■ **Task to complete**:
Images are to be dropped, and the rest of the data reproduced exactly.

■ **Information shown**:
##########
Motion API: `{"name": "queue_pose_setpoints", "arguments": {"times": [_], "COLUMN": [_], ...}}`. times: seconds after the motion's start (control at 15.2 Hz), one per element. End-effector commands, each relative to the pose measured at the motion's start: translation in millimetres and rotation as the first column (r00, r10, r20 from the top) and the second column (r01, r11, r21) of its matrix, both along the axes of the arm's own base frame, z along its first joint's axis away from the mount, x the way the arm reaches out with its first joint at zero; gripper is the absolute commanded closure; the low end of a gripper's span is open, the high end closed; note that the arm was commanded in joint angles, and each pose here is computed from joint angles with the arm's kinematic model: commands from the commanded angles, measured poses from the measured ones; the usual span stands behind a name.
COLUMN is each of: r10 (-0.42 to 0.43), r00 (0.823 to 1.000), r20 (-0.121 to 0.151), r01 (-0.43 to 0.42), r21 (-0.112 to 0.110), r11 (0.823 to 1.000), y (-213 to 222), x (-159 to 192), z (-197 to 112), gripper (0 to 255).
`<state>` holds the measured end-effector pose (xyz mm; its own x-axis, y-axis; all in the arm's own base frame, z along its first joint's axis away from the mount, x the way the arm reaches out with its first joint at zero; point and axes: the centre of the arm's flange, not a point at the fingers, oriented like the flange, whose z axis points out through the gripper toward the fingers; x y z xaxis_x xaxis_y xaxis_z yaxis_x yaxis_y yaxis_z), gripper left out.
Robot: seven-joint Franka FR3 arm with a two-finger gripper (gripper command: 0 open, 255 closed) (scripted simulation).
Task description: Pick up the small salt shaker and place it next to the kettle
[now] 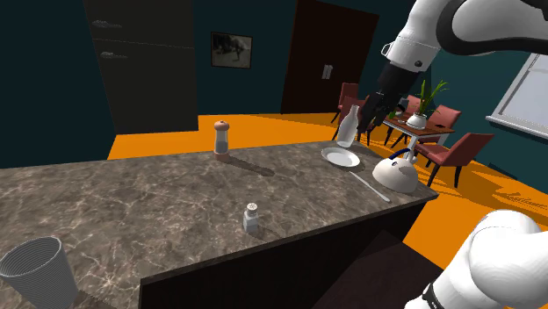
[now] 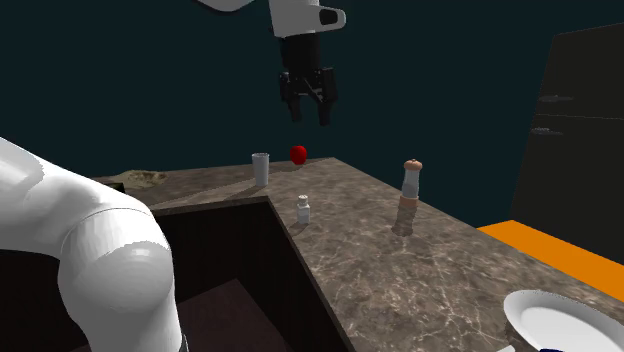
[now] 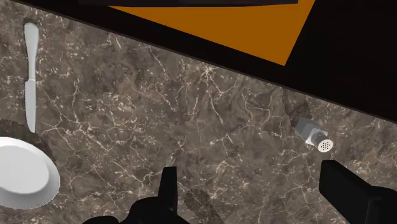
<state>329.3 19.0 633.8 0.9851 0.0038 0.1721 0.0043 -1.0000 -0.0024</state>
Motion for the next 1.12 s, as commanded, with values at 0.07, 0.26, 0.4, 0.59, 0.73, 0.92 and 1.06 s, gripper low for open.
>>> {"name": "queue_pose_setpoints", "arguments": {"times": [0.07,0.26,0.4,0.59,0.73,0.92,1.06], "r10": [-0.006,-0.023,-0.034,-0.050,-0.062,-0.078,-0.089], "r00": [1.000,1.000,0.999,0.998,0.997,0.996,0.994], "r20": [0.004,0.015,0.022,0.033,0.041,0.052,0.060], "r01": [0.006,0.023,0.034,0.052,0.063,0.081,0.092], "r21": [-0.004,-0.016,-0.024,-0.035,-0.043,-0.054,-0.062], "r11": [1.000,1.000,0.999,0.998,0.997,0.995,0.994], "y": [10.0,39.7,59.2,88.0,107.0,134.9,153.3], "x": [3.0,12.6,19.4,30.3,38.0,50.2,58.7], "z": [-8.8,-35.5,-53.4,-80.5,-98.7,-126.1,-144.6], "gripper": [0,0,0,0,0,0,0]}}
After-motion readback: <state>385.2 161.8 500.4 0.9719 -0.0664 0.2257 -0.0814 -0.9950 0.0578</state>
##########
■ **Result of this task**:
Motion API: `{"name": "queue_pose_setpoints", "arguments": {"times": [_], "COLUMN": [_], ...}}`. times: seconds after the motion's start (control at 15.2 Hz), one per element. End-effector commands, each relative to the pose measured at the motion's start: translation in millimetres and rotation as the first column (r00, r10, r20 from the top) and the second column (r01, r11, r21) of its matrix, both along the axes of the arm's own base frame, z along its first joint's axis away from the mount, x the way the arm reaches out with its first joint at zero; gripper is the absolute commanded closure; the low end of a gripper's span is open, the high end closed; note that the arm was commanded in joint angles, and each pose here is computed from joint angles with the arm's kinematic model: commands from the commanded angles, measured poses from the measured ones; the usual span stands behind a name.
COLUMN is each of: r10 (-0.42 to 0.43), r00 (0.823 to 1.000), r20 (-0.121 to 0.151), r01 (-0.43 to 0.42), r21 (-0.112 to 0.110), r11 (0.823 to 1.000), y (-213 to 222), x (-159 to 192), z (-197 to 112), gripper (0 to 255).
`<state>` holds the measured end-effector pose (xyz mm; its own x-axis, y-axis; all in the arm's own base frame, z along its first joint's axis away from the mount, x the way the arm reaches out with its first joint at zero; point and axes: the centre of the arm's flange, not a point at the fingers, oriented like the flange, whose z axis points out through the gripper toward the fingers; x y z xaxis_x xaxis_y xaxis_z yaxis_x yaxis_y yaxis_z), gripper left out.
Robot: seven-joint Franka FR3 arm with a two-finger gripper (gripper command: 0 open, 255 closed) (scripted simulation).
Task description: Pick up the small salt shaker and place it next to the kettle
[now] 
[now] 
[now] 
<state>329.3 19.0 633.8 0.9851 0.0038 0.1721 0.0043 -1.0000 -0.0024</state>
Motion for the next 1.12 s, as commanded, with values at 0.07, 0.26, 0.4, 0.59, 0.73, 0.92 and 1.06 s, gripper low for open.
>>> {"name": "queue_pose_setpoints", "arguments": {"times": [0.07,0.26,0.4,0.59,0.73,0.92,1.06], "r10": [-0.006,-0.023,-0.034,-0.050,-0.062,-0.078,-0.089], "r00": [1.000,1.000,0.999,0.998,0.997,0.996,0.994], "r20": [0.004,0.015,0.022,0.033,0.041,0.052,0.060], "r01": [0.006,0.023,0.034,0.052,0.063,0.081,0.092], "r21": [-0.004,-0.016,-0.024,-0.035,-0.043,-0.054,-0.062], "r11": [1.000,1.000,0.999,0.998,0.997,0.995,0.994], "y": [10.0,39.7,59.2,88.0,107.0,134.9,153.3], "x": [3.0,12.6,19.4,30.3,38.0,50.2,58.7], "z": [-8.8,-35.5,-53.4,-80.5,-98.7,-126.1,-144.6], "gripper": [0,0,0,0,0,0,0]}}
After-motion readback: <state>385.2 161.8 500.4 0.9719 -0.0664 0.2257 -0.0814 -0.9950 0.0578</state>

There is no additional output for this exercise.